» Task prompt
Copy whichever lines of the data hold the word "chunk".

··· Records for processing

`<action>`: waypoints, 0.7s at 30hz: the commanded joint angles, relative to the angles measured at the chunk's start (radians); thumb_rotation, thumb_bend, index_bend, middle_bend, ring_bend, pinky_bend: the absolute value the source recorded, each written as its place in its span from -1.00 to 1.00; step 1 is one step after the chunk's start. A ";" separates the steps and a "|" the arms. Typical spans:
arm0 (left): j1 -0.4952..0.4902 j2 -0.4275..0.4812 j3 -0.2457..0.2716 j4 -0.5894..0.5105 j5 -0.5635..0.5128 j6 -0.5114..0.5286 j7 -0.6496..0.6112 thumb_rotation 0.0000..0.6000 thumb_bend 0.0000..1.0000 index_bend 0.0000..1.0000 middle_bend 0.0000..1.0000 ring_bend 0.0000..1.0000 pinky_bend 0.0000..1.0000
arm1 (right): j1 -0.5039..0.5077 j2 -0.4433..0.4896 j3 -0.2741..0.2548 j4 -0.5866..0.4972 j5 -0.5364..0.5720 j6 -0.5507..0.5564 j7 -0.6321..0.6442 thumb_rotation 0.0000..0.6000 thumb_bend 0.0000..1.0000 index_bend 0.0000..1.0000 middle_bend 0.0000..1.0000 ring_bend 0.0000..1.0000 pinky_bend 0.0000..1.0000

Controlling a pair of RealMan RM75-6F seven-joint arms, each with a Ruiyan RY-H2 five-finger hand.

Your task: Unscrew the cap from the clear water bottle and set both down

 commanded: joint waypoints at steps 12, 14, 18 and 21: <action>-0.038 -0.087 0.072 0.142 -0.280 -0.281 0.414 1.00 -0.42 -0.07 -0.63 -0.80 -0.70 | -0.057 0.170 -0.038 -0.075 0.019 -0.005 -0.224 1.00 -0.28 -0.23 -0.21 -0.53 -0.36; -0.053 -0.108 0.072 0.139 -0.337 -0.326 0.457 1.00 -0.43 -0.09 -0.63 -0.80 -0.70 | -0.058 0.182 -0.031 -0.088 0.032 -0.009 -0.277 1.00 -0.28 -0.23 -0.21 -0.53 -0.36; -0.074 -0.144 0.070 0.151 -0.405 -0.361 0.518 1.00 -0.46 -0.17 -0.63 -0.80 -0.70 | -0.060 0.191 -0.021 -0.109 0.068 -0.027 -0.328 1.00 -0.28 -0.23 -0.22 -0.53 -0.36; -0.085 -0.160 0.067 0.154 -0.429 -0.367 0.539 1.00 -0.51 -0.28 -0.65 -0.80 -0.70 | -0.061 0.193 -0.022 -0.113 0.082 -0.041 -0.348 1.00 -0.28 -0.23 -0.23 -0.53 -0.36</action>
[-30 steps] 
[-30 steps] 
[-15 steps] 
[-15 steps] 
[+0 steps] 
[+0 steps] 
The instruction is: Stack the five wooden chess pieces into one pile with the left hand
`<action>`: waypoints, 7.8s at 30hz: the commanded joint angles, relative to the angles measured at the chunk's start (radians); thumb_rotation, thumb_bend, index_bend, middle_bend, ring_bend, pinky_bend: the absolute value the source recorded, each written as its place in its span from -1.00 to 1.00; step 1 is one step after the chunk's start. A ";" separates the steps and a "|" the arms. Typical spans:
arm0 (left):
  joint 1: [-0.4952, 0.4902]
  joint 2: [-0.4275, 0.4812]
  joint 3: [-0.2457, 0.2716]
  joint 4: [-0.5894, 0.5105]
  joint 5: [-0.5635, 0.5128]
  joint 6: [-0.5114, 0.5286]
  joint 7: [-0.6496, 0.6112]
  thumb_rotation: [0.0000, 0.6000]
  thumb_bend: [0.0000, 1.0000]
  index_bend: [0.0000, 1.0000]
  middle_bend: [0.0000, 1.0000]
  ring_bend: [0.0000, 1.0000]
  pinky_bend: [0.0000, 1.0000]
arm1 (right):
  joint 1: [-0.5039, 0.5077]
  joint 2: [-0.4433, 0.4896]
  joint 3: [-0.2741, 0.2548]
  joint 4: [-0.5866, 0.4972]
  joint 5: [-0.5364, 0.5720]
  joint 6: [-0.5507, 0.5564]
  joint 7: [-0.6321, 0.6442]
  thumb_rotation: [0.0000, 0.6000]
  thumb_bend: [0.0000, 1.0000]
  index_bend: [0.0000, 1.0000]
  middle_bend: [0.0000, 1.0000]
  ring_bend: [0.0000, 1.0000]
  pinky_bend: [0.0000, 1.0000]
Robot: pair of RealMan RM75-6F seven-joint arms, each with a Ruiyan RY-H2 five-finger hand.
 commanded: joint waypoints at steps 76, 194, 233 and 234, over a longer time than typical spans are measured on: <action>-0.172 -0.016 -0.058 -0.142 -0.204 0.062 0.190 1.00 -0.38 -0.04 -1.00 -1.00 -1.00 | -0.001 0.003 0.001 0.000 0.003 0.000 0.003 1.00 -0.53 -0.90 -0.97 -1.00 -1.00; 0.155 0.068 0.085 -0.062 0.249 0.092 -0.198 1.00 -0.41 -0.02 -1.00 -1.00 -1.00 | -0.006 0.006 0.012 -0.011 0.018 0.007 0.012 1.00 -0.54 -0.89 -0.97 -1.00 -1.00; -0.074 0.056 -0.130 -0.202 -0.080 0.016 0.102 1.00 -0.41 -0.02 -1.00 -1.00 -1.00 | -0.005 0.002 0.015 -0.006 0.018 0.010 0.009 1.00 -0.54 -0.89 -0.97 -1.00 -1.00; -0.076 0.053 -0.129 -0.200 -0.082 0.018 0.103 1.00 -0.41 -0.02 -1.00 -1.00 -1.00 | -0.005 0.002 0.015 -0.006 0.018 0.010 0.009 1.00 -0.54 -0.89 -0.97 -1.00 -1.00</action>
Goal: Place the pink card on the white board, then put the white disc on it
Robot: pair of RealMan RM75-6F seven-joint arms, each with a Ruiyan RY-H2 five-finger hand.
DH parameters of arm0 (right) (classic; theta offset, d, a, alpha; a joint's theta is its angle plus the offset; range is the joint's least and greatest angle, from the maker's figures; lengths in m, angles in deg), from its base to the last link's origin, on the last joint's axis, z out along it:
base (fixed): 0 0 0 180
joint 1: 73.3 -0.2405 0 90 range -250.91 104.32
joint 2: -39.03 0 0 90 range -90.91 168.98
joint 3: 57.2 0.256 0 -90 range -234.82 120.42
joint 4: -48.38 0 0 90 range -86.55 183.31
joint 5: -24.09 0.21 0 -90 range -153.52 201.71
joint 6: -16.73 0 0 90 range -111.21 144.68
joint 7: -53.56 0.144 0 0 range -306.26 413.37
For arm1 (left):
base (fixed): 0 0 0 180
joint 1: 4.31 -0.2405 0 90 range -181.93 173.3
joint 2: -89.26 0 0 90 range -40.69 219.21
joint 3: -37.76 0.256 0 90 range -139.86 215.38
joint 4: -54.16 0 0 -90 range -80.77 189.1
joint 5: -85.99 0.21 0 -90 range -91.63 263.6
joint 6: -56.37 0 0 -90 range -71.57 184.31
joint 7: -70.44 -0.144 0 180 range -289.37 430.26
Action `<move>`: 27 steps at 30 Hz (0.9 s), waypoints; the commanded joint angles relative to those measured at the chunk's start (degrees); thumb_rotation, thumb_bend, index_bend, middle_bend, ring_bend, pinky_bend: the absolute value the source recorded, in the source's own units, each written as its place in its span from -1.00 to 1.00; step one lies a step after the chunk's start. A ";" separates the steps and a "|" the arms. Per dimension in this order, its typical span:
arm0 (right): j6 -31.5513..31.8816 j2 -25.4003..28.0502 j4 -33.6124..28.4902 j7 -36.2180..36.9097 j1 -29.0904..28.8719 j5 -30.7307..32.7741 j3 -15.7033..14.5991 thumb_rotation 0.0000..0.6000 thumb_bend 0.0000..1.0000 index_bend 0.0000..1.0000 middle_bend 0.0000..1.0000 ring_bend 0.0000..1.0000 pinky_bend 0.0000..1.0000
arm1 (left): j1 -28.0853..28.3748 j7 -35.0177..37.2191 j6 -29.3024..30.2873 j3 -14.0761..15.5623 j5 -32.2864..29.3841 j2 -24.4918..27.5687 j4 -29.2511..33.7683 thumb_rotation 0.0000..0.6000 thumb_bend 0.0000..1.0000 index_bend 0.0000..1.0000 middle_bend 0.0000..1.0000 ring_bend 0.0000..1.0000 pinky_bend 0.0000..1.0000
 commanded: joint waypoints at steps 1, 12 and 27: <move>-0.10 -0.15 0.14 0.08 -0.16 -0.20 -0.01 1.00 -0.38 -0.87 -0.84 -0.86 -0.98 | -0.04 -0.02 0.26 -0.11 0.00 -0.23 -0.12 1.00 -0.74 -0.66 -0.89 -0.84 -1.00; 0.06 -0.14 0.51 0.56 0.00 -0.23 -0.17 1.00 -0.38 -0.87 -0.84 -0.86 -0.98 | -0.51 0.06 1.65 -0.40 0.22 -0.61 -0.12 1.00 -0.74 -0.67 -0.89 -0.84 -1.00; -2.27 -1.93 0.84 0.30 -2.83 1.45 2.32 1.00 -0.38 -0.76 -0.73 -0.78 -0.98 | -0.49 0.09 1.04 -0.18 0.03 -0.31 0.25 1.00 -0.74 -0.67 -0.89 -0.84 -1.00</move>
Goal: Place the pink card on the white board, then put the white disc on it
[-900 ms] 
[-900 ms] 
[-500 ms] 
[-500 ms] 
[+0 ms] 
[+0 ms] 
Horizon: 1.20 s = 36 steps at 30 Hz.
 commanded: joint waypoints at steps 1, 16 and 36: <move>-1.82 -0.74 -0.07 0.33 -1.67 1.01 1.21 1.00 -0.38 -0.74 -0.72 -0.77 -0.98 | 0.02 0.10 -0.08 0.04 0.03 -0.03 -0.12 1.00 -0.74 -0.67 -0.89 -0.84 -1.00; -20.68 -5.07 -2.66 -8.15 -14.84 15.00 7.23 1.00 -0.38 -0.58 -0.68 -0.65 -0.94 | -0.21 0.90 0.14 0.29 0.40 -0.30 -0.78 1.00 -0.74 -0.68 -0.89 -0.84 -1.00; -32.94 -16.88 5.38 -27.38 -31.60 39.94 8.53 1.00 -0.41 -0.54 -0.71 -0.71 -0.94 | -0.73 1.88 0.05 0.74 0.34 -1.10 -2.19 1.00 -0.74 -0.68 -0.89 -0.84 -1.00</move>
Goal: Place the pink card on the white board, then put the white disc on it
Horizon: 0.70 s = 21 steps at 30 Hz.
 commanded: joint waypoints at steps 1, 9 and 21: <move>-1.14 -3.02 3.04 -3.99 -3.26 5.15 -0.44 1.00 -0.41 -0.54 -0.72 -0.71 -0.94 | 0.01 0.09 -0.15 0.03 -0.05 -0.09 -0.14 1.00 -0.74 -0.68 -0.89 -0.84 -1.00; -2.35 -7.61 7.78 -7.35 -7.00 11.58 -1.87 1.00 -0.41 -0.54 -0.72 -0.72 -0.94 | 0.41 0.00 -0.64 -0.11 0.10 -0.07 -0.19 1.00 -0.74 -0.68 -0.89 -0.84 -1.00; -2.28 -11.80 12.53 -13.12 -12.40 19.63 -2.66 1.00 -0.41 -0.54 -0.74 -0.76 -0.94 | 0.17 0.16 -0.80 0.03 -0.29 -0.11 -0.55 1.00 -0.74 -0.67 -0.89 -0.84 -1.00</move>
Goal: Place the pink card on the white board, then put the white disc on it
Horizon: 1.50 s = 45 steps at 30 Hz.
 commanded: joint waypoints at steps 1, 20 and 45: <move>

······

» Task response
`<action>`: waypoints, 0.7s at 30hz: the commanded joint angles, relative to the angles measured at the chunk's start (radians); thumb_rotation, thumb_bend, index_bend, middle_bend, ring_bend, pinky_bend: the absolute value the source recorded, each written as its place in its span from -1.00 to 1.00; step 1 is one step after the chunk's start. A ";" separates the steps and a "|" the arms. Typical spans:
`<action>`: waypoints, 7.8s at 30hz: the commanded joint angles, relative to the angles measured at the chunk's start (radians); thumb_rotation, thumb_bend, index_bend, middle_bend, ring_bend, pinky_bend: the absolute value the source recorded, each written as its place in its span from -1.00 to 1.00; step 1 is one step after the chunk's start. A ";" separates the steps and a "|" the arms. Typical spans:
Action `<move>`: 27 steps at 30 Hz (0.9 s), waypoints; the commanded joint angles relative to those measured at the chunk's start (degrees); thumb_rotation, thumb_bend, index_bend, middle_bend, ring_bend, pinky_bend: the absolute value the source recorded, in the source's own units, each written as its place in its span from -1.00 to 1.00; step one lies a step after the chunk's start. A ";" separates the steps and a "|" the arms. Per dimension in this order, its typical span:

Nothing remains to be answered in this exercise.